Pull every line with "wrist" from the data below and copy it.

• Given information:
== == ==

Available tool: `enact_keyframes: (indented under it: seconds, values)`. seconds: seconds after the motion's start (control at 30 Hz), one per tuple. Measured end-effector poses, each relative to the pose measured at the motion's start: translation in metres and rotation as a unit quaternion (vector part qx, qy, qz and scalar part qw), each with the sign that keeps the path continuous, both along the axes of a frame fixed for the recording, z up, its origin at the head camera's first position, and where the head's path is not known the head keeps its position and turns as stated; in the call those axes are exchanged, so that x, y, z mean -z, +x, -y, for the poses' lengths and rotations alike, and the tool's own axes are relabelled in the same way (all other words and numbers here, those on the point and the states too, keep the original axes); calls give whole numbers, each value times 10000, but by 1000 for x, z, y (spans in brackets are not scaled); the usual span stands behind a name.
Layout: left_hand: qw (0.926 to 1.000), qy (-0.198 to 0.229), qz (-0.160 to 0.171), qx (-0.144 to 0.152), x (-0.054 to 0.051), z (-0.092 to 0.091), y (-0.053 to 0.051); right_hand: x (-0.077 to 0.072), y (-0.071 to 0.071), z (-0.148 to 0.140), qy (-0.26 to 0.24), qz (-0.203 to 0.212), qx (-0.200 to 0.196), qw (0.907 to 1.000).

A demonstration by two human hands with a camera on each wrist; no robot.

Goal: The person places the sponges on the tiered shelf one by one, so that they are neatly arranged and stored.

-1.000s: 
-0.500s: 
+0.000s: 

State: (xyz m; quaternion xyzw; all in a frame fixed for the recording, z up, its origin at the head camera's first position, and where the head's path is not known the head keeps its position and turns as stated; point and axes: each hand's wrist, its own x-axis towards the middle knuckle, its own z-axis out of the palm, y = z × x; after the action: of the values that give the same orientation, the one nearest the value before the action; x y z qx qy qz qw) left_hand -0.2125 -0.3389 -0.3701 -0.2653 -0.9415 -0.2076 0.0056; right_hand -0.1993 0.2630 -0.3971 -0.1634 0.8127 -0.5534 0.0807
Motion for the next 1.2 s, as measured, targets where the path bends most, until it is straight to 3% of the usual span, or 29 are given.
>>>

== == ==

• Result of the exercise:
A demonstration by two human hands with a camera on each wrist; no robot.
State: (xyz m; quaternion xyzw; all in a frame fixed for the recording, z up, its origin at the head camera's first position, and where the head's path is not known the head keeps its position and turns as stated; point and axes: each hand's wrist, its own x-axis towards the middle knuckle, its own z-axis out of the palm, y = z × x; after the action: of the values that give the same orientation, the one nearest the value before the action; x y z qx qy qz qw) left_hand -0.2125 -0.3389 -0.3701 -0.2653 -0.9415 -0.2076 0.0056; right_hand -0.1993 0.2630 -0.3971 -0.1634 0.8127 -0.5534 0.0807

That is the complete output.